## Task goal
Only the count is expected: the number of lines below that contain "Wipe".

--- Given information ---

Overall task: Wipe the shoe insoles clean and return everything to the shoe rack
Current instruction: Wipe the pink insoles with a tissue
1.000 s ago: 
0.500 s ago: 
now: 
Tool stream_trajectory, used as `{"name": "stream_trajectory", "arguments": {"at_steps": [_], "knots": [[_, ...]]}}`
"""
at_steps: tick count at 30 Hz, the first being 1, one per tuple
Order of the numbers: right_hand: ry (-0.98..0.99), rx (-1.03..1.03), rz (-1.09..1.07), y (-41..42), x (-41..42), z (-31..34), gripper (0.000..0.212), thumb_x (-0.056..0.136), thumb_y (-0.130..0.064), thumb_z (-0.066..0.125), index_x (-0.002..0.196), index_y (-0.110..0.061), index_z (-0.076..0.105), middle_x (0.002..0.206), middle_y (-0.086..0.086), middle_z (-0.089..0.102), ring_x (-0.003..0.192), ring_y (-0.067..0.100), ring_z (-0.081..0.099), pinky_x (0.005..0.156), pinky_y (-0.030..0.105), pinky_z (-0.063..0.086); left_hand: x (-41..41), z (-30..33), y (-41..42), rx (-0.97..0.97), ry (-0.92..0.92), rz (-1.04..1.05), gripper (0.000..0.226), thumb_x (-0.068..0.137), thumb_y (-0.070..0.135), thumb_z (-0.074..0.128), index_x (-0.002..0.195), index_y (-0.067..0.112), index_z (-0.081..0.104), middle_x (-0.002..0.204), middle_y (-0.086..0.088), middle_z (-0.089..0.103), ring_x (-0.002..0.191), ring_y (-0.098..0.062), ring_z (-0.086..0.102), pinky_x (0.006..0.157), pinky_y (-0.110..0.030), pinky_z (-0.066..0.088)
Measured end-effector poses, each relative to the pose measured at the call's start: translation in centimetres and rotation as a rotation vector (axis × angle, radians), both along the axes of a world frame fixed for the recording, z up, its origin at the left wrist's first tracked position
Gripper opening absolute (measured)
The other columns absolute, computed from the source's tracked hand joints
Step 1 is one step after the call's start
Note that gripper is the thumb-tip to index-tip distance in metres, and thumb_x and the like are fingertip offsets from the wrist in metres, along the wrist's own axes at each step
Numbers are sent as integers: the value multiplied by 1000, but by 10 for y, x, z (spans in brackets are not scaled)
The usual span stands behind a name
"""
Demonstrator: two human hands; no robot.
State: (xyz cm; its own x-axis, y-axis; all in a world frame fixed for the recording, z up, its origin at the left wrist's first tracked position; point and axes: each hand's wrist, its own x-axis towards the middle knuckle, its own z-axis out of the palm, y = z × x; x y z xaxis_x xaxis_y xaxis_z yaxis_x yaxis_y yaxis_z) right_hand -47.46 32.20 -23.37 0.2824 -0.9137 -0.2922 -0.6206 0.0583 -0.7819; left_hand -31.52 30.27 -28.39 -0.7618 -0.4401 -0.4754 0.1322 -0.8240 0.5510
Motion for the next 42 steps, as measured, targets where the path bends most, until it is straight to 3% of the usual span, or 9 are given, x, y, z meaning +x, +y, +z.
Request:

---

## Written response
2